Les huit années de présidence Muhammadu Buhari ont été marquées par le retour en force de l'État dans la gestion des affaires économiques. Protectionnisme et interventionnisme, le président a toujours considéré que l'État devait renforcer le secteur privé. Reste qu'après huit années, le bilan est très contrasté. Et les résultats ne sont pas à la hauteur des espoirs suscités.

Deux récessions en huit ans, une inflation stratosphérique, des pénuries d'essence récurrentes et une réforme monétaire hasardeuse... À première vue, le bilan des années Buhari est sombre. Parmi les échecs, son incapacité à enrayer le déclin de la production pétrolière. Les vols de pétrole pèsent 400 000 barils par jour, selon les experts. Et les unités de raffinage dans lesquels l'État a investi ne fonctionnent pas.

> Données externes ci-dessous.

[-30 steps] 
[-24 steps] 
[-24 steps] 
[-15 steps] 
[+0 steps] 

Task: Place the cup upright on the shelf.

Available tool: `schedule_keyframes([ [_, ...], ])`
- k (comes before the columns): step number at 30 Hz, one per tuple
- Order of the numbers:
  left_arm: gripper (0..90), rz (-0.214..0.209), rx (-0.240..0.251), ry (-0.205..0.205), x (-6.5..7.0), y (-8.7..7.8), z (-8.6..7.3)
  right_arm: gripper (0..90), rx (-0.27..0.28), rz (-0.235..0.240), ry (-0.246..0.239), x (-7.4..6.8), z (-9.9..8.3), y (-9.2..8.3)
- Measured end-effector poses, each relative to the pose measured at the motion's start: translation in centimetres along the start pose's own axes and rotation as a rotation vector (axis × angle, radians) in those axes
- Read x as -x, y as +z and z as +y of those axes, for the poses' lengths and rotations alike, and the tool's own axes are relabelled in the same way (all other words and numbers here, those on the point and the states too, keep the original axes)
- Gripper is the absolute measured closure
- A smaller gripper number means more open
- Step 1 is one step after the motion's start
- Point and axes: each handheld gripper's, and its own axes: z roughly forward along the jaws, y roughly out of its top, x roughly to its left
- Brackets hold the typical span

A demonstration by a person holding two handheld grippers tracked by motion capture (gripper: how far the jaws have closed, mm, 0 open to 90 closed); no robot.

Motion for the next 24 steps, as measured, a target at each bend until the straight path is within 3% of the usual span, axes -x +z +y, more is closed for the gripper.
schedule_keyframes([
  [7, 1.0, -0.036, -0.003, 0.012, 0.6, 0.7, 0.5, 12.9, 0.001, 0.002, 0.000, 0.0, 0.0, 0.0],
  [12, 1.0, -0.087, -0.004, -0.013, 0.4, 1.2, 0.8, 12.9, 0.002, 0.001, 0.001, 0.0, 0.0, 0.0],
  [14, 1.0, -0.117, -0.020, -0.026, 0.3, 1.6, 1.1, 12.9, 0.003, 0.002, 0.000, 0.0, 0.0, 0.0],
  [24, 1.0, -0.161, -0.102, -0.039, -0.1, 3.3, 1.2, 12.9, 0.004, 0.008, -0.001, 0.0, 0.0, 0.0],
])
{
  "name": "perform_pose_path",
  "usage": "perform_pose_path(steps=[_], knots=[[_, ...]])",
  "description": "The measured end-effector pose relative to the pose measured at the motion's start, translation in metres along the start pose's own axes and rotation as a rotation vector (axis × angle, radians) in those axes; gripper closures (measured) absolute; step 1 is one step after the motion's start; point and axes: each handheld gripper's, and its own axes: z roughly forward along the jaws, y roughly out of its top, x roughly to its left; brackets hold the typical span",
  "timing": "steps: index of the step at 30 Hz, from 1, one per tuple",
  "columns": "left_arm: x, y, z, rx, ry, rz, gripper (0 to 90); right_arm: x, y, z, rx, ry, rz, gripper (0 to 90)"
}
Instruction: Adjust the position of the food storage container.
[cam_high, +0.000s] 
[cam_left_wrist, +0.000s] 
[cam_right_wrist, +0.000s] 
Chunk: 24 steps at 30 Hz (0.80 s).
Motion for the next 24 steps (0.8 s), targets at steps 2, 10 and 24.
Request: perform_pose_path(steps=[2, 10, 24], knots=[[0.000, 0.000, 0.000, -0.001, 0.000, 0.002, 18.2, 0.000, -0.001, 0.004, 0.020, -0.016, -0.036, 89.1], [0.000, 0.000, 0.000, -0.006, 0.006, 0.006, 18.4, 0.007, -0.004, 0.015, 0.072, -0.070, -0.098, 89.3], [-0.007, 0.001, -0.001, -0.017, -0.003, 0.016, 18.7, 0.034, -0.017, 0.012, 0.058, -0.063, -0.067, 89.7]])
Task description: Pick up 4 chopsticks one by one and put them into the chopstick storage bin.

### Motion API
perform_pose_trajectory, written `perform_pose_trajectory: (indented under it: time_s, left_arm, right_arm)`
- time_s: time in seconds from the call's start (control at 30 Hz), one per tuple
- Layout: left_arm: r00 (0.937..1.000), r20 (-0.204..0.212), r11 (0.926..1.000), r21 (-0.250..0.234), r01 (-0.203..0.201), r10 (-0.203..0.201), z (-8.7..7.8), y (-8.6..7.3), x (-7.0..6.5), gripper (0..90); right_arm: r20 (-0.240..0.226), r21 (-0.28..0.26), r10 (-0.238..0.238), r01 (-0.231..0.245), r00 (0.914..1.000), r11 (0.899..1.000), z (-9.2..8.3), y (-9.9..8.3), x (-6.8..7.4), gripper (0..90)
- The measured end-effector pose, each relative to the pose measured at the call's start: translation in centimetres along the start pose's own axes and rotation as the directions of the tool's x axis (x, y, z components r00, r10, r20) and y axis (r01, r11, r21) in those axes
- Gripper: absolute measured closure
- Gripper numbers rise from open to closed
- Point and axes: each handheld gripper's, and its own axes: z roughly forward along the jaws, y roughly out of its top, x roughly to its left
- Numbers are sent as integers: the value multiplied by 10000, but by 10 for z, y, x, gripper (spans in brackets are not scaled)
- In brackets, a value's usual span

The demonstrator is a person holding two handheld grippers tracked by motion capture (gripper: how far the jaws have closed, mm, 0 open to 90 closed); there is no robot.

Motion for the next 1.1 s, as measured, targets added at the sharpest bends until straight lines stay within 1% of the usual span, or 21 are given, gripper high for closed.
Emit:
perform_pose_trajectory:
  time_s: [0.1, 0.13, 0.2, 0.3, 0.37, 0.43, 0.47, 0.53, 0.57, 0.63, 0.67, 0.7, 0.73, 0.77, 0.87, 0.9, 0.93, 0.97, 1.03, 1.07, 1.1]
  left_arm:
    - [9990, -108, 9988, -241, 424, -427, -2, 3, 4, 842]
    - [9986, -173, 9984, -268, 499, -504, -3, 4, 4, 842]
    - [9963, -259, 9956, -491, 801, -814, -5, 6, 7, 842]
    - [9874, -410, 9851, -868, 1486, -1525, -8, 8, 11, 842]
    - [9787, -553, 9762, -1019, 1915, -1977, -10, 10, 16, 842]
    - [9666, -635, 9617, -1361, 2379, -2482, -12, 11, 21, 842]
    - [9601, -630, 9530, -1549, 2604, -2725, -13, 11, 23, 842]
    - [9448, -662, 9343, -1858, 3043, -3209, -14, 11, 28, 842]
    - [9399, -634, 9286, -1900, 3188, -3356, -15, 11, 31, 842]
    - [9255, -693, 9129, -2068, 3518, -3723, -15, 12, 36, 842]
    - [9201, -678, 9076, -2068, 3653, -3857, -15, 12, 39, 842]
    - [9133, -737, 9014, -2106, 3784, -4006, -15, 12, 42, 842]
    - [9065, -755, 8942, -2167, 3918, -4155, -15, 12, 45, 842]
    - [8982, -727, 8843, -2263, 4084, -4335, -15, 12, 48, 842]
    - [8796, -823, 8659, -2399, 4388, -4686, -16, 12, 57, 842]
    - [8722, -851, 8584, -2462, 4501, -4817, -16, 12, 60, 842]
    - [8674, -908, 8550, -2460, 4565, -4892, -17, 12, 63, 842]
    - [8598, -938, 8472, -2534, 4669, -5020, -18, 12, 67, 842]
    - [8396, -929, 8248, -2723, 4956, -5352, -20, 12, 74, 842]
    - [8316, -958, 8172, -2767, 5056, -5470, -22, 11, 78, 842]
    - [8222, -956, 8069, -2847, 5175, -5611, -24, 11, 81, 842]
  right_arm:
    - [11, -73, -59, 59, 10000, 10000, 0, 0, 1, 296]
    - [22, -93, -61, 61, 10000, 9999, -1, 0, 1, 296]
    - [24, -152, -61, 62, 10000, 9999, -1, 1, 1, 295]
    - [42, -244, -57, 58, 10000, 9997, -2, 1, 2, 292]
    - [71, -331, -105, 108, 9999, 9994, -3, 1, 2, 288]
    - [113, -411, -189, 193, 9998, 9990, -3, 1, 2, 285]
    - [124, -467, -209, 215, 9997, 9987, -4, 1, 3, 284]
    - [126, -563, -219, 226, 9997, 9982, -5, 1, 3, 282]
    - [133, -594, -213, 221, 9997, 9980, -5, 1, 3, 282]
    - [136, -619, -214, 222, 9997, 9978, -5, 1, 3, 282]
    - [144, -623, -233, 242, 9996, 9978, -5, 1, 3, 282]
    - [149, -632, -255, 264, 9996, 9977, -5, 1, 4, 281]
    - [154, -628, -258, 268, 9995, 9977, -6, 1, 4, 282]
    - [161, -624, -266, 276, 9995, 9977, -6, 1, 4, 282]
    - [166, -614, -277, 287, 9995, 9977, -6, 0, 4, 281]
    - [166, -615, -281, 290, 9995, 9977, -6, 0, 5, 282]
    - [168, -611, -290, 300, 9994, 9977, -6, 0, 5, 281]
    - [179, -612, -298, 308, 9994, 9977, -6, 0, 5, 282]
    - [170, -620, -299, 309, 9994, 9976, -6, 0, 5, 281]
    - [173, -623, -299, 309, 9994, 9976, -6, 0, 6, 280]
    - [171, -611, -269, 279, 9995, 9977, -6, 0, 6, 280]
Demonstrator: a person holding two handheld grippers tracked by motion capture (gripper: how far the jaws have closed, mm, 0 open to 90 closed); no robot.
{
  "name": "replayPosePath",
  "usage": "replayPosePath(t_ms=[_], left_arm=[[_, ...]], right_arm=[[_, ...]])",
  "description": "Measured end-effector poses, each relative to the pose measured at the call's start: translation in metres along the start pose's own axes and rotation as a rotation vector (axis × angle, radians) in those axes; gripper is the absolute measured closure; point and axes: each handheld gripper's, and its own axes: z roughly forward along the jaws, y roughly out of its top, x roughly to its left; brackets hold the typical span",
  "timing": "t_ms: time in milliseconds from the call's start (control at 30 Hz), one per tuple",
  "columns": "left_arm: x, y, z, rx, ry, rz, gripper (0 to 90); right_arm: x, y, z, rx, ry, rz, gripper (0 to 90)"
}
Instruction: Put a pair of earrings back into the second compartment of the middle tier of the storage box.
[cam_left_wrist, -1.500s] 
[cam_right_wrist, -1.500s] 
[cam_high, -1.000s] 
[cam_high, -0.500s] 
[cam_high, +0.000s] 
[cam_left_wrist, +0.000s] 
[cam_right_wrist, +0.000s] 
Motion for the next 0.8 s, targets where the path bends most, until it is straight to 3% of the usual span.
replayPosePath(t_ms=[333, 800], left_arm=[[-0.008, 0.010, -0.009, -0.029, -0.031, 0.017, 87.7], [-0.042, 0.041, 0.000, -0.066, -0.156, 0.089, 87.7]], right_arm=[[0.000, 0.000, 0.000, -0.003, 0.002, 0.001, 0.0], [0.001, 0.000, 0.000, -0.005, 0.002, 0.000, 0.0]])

Autre échec, la corruption. Mal que Buhari qualifiait de « fond de roulement de l'économie ». Elle n'a pas pu être limitée et encore moins enrayée. Pauvreté, emploi, les indicateurs sociaux sont en baisse ces dernières années, même si l'économie nigériane s'est en partie modernisée. Car Muhammadu Buhari a aussi mené une politique économique volontariste, renforçant l'interventionnisme de l'État et le protectionnisme dans le domaine agricole. La fermeture des frontières à certains produits a permis de relancer des pans entiers de l'agriculture. La production de riz a même doublé en cinq ans.

Buhari a aussi simplifié le cadre réglementaire et fiscal des entreprises pour rendre son pays plus attractif. Et si le Nigeria n'est pas le pays d'Afrique le plus riche, son tissu entrepreneurial est l'un des plus dynamiques. D'autant plus remarquable que des régions entières du Nigeria sont plongées dans l'insécurité, en raison de la résurgence des groupes jihadistes et des bandes armées.